VietNamNet Bridge – Every year, 400 universities and colleges across Vietnam “produce” several hundred thousands of new graduates. Limited job openings mean that few graduates make it to the interview stage and those that do often fail to impress.
N.V. Hung, a new graduate of the Hanoi University of Social Sciences and Humanities, has not had any replies from prospective employers, even though he has already applied at 10 companies.
Hung knows that it is very difficult to find a job in his field and thus has also sought jobs in related areas. He was told that a big online newspaper was seeking reporters and editors, so he decided to apply. Still, as Hung states, he dares not hope that he will get a position.
“When I went to the newspaper’s head office to submit my CV, I saw tens of other people there applying for the same job,” Hung explained.
N.T. Thu, a graduate of the Finance and Banking department at Hanoi Economics University, is also finding it hard to get a job even though finance and banking is considered a “fashionable” career.
“I see too many new graduates queuing for jobs at every place I go,” Thu remarked. She explained that each bank just needs two or three employees, but every one receives hundreds of applications.
“I was told by one bank receptionist that it would be better to give up, because every candidate has to compete with 200 others,” she recalled.
Interview skills crucial
Luckier graduates reach the interview phase of the application process, but they encounter problems when facing employers directly.
N.T. Nhung, Head of the Personnel Division of CMC Company, noted that many candidates are so flustered that they cannot introduce themselves clearly.
“Some of them had a quiver in their voice, which made them less attractive to employers,” Nhung offered.

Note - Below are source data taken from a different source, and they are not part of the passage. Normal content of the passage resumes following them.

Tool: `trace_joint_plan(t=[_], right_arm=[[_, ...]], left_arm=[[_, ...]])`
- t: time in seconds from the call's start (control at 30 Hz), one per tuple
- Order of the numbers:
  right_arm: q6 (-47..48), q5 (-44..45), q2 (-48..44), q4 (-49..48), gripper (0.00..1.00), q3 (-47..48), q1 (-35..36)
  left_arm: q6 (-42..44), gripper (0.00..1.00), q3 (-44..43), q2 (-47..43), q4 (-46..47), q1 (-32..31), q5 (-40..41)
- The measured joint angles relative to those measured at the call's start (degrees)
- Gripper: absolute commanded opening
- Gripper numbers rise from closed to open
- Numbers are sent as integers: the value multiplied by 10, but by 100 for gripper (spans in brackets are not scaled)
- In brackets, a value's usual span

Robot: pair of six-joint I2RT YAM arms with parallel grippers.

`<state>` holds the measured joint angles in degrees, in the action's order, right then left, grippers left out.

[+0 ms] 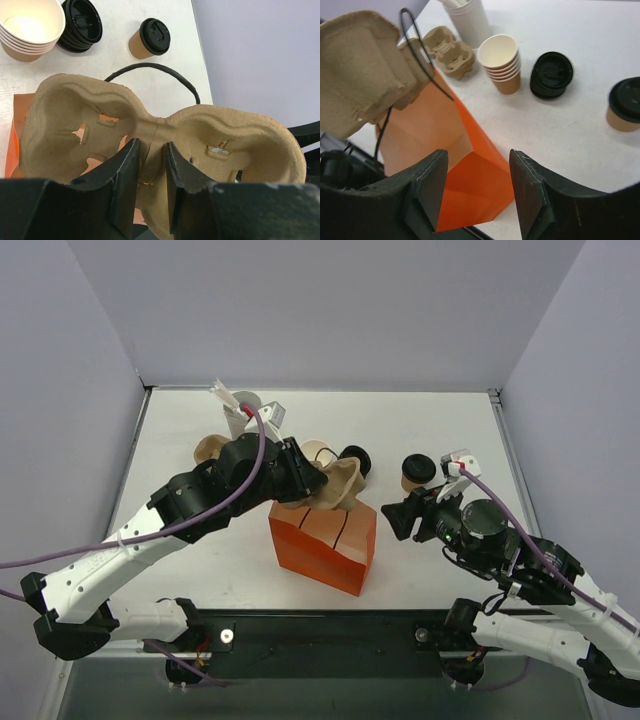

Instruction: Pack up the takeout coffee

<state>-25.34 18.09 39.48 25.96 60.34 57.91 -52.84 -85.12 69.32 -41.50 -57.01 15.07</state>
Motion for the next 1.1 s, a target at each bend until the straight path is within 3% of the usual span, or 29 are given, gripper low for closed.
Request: trace_joint_plan(t=[0.3, 0.53, 0.73, 0.83, 1.1], right_arm=[[26, -177, 14, -68, 55, -14, 3], [40, -230, 47, -123, 52, -23, 7], [49, -245, 62, -153, 36, -38, 19], [59, -244, 61, -167, 18, -39, 32], [129, -208, 64, -184, 1, -43, 118]], left_arm=[[1, 28, 0, -17, -1, 0, -12], [1, 28, 0, -28, -1, 0, -12], [1, 28, 0, -29, -1, 0, -12], [1, 28, 0, -29, -2, 0, -11], [2, 28, 0, -29, -10, 0, -3]])
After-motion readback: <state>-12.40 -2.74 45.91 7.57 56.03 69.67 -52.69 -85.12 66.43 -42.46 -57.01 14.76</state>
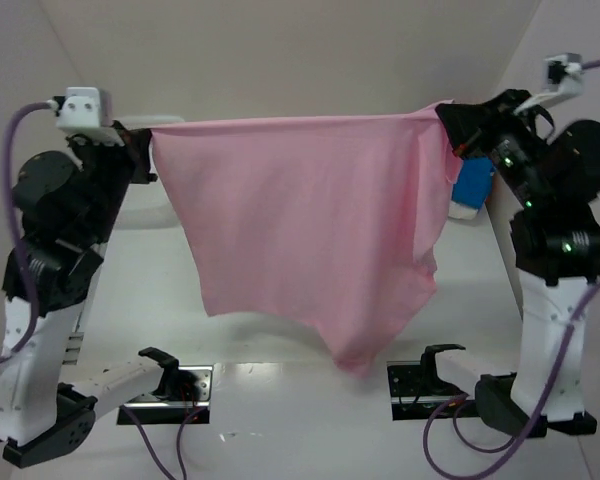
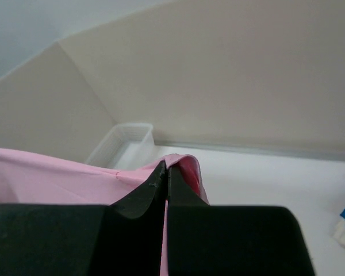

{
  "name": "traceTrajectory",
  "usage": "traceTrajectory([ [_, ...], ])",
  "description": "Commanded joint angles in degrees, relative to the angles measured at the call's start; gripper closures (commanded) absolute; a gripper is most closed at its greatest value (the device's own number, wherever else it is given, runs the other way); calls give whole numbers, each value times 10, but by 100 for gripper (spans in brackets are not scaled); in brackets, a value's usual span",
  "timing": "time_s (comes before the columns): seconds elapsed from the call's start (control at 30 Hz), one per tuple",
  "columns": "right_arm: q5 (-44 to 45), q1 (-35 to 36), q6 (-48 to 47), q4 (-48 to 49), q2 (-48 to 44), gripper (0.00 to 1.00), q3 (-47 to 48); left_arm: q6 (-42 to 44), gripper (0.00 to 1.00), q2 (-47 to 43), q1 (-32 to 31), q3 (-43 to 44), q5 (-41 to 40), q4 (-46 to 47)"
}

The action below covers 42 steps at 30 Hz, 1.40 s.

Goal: Fold and stack the t-shirts
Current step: Flatten out the tshirt

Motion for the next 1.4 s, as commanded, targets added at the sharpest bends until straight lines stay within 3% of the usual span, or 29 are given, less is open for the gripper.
traceTrajectory([
  [0.0,91,-17,-25,64,57,100,-89,30,100,51,24,-48,-134,37],
  [0.47,91,-5,1,257,177,100,-377,-35,100,199,81,-256,-93,147],
  [0.73,96,7,17,303,314,100,-349,-37,100,347,128,-210,-88,196],
  [0.93,117,17,23,319,362,100,-291,-37,100,437,153,-146,-87,215],
  [1.37,178,22,-19,279,469,100,-102,-16,100,516,181,-75,-58,250],
])
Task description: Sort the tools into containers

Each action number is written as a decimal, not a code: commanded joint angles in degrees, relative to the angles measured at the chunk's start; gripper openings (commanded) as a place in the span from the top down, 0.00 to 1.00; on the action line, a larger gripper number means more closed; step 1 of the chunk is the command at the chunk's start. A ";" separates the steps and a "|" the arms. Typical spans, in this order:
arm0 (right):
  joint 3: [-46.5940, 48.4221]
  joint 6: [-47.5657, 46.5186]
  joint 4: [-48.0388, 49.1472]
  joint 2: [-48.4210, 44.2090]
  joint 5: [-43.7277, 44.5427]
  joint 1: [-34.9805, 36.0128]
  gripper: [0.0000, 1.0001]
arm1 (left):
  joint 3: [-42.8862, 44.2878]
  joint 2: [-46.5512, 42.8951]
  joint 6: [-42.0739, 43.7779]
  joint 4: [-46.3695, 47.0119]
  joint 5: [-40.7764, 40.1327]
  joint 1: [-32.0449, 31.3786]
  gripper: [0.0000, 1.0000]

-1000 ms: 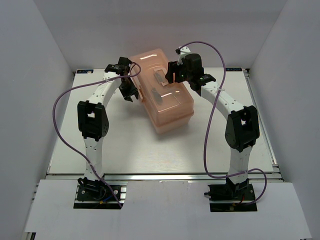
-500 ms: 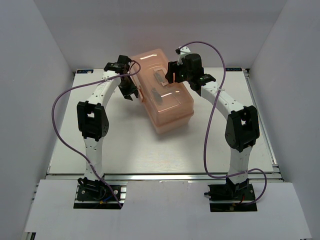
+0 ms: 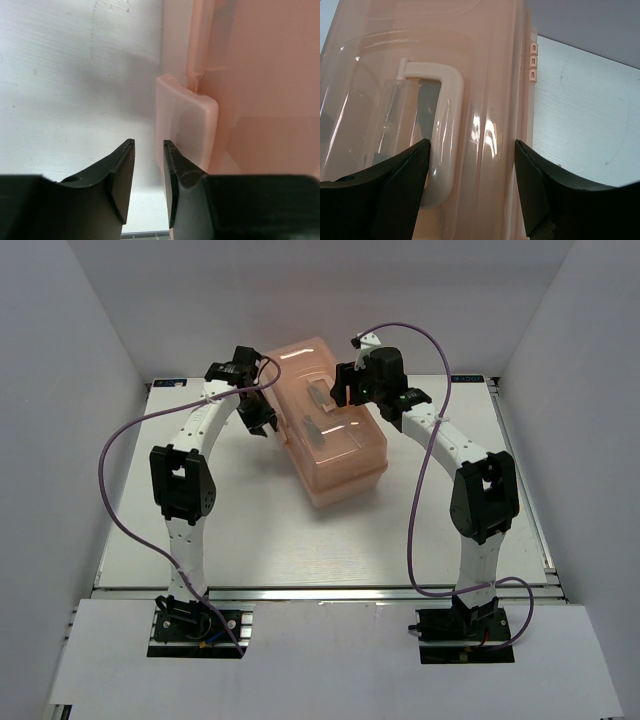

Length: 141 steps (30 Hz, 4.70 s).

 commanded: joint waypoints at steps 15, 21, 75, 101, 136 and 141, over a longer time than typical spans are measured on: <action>-2.32 -0.13 -11.14 4.37 -11.73 7.87 0.34 | -2.87 -6.42 -4.16 14.55 12.84 -5.63 0.59; -3.20 -0.22 -11.22 4.01 -11.99 7.61 0.34 | -10.17 -13.17 -5.30 21.75 8.80 -4.23 0.69; -4.69 -0.57 -11.75 3.22 -13.66 7.60 0.36 | -35.49 -12.32 -16.10 44.88 14.33 1.85 1.00; -26.66 -1.36 9.43 -26.55 -13.57 -9.88 0.11 | -24.77 -2.92 -14.26 46.02 21.01 -0.70 0.89; -28.77 -41.27 -38.03 -34.03 -2.44 -2.50 1.00 | -45.68 -26.72 -13.75 52.26 10.29 -3.44 0.48; -32.64 -41.62 -31.36 -33.44 12.08 -3.99 1.00 | -49.18 -32.79 -10.75 52.61 10.28 -3.17 0.41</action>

In other cases, students are overly self-confident. N. T Phuong from FPT’s Human Resources Division related that some new university graduates demanded very high salaries, arguing that they have good degrees and experience from part-time jobs.
“One student from Hanoi Foreign Trade University demanded seven million dong a month,” she stated. “Maybe he is very qualified, but he will be able to succeed only if he knows himself and other people well.”
Some students did not even know to which positions they had applied or if they were qualified.
One student from the biology department of Hanoi University of Natural Sciences applied for the post of marketing officer of CMC Company. When asked what kind of characteristics a marketing officer needs, the applicant replied: “The only thing I know is that marketing means to introduce products to people and persuade them to use them.”
During their interviews, many graduates tell employers they do not care which job they receive, they just want one.